By the time FTX launched in 2019, Singh had firmly cemented himself as the enterprise’s de facto manager.

All FTX programmers reported directly to Singh, even though Gary Wang was the company’s chief coder, according to Lewis. Like Bankman-Fried, he slept at his desk in FTX’s Hong Kong office.

“If Nishad got hit by a bus, the whole company would be done,” an FTX executive was quoted as saying in court documents.

Singh was FTX’s third largest shareholder. Bankruptcy filings indicate that Singh took out over $543 million in personal loans from Alameda Research.

Bankman-Fried also used Singh as a sounding board, writes Lewis. “When there was something new to buy, Sam often found it useful to talk it over with [FTX head of product] Ramnik [Arora] and Nishad.”

In one episode, Lewis recounts how Singh and Arora tried to talk Bankman-Fried out of giving Elon Musk $1 billion to help him with his Twitter acquisition.

“Would it be impolite to [offer] $75 million?” Singh reportedly asked.

FTX’s demise

When, in mid-June, Ellison discovered an anomaly in Alameda’s FTX account, it was with Singh that she shared her concerns, writes Lewis. In September, she pulled him aside again to tell him she was growing worried about Alameda’s market exposure. He then relayed the message to Bankman-Fried.

FTX collapsed two months later.

“Can you make it you, or you and Gary who people blame?” Singh messaged Bankman-Fried, according to Lewis, on November 9 — the same day Binance announced that it wouldn’t be acquiring FTX after all.

Per Lewis, Singh requested a meeting with Bankman-Fried and Wang to figure out how the trio should deal with the police and lawyers. The meeting was reportedly inconclusive.

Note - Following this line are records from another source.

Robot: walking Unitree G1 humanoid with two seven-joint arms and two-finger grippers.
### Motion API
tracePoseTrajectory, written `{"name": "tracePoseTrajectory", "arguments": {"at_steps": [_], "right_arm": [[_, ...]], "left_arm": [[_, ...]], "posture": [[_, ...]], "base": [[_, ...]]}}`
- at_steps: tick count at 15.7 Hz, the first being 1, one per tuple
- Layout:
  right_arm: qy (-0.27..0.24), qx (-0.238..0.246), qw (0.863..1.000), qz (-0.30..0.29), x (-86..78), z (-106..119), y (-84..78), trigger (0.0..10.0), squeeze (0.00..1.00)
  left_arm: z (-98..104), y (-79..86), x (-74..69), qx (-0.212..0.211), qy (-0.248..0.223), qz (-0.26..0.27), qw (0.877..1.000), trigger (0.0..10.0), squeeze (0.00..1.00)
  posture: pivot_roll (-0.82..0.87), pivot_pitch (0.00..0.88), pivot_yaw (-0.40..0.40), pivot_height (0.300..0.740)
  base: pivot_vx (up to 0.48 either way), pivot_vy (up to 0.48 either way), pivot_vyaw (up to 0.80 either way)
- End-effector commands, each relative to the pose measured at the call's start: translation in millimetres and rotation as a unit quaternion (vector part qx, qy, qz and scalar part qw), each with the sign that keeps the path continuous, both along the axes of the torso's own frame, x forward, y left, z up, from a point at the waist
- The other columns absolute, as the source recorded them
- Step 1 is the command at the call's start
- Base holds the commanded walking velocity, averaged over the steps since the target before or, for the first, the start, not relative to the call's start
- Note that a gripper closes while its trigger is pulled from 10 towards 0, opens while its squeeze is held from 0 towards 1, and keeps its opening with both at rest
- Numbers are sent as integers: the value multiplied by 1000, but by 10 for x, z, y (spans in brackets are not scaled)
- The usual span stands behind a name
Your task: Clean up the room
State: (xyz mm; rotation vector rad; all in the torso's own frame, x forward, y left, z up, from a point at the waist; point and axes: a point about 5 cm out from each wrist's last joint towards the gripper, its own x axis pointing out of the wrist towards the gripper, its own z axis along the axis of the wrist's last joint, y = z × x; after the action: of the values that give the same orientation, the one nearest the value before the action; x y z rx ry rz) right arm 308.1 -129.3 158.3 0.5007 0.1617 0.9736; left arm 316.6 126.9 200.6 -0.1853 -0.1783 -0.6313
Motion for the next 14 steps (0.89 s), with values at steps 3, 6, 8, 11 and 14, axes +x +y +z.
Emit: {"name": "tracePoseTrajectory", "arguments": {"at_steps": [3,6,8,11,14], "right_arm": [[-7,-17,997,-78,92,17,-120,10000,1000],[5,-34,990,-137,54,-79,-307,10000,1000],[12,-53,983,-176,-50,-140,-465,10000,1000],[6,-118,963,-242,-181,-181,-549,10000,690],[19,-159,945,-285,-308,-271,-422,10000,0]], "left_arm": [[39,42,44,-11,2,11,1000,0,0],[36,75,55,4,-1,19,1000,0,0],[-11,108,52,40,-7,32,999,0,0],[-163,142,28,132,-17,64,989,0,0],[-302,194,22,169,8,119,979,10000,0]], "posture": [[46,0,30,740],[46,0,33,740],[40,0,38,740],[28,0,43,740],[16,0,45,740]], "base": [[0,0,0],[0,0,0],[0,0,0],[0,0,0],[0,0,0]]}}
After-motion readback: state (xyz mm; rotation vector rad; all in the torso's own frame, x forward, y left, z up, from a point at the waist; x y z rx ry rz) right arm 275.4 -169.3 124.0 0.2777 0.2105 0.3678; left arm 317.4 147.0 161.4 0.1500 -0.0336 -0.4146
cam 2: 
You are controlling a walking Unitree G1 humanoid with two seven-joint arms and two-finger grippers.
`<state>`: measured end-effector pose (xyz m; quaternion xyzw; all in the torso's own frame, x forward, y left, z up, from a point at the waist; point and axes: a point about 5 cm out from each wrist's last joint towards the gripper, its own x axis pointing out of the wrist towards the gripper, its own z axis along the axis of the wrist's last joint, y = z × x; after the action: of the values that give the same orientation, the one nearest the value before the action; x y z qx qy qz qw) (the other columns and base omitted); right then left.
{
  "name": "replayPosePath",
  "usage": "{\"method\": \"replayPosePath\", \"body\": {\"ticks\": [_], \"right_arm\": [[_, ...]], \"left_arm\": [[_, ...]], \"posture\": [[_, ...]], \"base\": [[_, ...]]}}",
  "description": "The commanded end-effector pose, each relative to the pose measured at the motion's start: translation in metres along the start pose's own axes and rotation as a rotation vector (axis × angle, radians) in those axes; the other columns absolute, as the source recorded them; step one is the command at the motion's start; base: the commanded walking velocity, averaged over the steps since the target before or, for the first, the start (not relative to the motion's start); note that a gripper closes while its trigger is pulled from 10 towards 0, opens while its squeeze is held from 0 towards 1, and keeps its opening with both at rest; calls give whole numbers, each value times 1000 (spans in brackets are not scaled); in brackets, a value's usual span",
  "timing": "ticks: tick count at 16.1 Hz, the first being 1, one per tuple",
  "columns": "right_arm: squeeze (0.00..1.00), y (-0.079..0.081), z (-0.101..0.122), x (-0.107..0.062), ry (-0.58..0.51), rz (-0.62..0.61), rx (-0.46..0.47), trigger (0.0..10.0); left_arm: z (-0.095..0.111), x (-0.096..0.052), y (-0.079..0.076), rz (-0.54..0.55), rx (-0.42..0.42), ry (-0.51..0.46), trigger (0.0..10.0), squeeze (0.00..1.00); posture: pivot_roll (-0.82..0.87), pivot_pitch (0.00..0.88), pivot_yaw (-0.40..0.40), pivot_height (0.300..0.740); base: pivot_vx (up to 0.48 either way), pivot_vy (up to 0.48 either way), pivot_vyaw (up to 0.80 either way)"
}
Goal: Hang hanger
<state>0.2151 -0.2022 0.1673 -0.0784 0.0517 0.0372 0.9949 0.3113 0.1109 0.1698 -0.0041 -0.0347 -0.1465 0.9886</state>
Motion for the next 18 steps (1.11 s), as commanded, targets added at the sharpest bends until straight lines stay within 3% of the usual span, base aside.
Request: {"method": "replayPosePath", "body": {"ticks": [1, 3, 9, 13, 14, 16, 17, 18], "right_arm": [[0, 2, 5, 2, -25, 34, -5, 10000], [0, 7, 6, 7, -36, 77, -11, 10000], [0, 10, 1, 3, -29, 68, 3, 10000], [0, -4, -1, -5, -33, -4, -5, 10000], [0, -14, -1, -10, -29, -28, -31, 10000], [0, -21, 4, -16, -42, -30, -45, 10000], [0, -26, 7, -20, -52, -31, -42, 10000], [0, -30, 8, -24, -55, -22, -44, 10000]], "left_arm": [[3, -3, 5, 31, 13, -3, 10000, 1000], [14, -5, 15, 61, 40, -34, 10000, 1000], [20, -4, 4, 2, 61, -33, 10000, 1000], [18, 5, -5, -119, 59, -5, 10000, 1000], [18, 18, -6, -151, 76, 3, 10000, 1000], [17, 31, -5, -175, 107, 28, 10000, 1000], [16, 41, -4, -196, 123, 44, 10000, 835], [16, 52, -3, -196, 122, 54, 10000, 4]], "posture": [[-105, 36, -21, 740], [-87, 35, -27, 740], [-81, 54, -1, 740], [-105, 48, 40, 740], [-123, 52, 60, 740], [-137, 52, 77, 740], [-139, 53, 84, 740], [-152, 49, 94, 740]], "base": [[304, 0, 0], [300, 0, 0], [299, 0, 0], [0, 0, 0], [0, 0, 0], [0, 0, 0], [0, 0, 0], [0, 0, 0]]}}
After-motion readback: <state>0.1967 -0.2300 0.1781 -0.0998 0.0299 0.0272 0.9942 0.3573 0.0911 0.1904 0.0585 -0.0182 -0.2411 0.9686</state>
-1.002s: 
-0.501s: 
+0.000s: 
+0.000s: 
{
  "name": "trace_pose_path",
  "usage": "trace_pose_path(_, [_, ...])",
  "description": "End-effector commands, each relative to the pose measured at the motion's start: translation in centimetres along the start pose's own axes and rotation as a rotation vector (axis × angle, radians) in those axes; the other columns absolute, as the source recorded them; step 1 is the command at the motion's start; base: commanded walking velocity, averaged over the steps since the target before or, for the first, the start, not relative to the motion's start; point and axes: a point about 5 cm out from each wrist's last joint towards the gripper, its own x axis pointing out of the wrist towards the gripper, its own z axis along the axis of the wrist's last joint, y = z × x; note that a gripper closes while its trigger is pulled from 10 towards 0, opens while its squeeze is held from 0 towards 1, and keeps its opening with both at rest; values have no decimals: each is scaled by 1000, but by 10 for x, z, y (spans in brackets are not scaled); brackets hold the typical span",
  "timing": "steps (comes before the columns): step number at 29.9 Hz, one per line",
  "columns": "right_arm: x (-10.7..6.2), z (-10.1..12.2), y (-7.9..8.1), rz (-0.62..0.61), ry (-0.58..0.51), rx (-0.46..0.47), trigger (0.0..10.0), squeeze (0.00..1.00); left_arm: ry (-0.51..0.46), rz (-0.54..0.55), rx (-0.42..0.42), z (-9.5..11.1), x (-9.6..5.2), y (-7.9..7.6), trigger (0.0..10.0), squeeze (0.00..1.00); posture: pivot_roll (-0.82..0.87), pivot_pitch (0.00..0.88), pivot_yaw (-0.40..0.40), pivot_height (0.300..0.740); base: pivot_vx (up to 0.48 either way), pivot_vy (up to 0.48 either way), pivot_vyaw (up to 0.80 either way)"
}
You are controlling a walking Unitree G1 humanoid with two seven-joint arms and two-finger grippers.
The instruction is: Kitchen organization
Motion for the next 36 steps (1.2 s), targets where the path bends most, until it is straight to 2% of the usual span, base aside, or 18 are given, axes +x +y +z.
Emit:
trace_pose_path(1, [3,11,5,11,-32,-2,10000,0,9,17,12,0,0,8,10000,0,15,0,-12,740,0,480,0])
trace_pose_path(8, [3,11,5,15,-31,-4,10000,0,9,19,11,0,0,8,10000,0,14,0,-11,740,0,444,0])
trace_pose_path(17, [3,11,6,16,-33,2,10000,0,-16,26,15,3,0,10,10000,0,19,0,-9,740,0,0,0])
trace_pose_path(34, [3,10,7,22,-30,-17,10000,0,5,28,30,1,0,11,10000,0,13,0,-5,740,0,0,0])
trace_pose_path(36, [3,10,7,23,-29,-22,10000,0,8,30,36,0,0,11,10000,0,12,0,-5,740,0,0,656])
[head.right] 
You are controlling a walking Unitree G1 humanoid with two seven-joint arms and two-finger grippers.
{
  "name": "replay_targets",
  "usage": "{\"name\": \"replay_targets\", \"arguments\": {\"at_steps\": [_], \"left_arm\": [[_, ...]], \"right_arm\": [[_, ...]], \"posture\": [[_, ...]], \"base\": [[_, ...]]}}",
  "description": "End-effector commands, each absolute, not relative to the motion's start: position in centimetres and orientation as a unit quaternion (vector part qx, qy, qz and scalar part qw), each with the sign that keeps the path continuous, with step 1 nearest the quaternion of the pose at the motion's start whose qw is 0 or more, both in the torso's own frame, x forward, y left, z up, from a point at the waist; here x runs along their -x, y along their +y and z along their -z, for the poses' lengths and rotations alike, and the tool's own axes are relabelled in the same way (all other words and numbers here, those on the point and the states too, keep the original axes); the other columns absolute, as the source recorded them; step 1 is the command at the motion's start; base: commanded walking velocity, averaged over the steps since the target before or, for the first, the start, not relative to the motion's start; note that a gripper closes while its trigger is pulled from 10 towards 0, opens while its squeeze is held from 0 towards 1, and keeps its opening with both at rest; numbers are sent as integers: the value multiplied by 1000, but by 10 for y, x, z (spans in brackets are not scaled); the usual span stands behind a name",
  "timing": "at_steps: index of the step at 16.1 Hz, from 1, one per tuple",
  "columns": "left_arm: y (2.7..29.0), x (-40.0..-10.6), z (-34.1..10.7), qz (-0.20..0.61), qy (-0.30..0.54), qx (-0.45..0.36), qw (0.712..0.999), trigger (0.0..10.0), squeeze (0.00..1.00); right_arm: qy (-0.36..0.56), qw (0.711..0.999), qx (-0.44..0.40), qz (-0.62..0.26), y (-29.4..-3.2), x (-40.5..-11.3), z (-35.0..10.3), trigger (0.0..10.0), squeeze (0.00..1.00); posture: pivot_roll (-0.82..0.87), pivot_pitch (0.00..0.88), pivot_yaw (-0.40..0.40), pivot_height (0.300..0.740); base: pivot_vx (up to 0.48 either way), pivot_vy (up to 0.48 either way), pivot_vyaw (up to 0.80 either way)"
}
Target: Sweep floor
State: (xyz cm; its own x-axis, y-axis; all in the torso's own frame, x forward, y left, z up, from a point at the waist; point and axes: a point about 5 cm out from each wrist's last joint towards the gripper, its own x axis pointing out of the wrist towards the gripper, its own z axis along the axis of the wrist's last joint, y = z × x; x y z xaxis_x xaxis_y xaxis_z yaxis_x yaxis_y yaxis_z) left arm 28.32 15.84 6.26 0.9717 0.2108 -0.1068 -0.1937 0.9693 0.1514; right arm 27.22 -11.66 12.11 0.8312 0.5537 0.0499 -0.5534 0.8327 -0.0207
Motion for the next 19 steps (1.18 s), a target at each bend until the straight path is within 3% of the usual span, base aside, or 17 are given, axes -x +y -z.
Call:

The company’s in-house psychiatrist, George Lerner, “determined that Singh was a suicide risk and arranged for him to be escorted out of the country” back to his family in San Francisco. Indeed, on Monday, Singh testified that he’d been suicidal for some days in November 2022 as FTX and Alameda fell apart.

Singh’s lawyers did not return requests for comment for this story.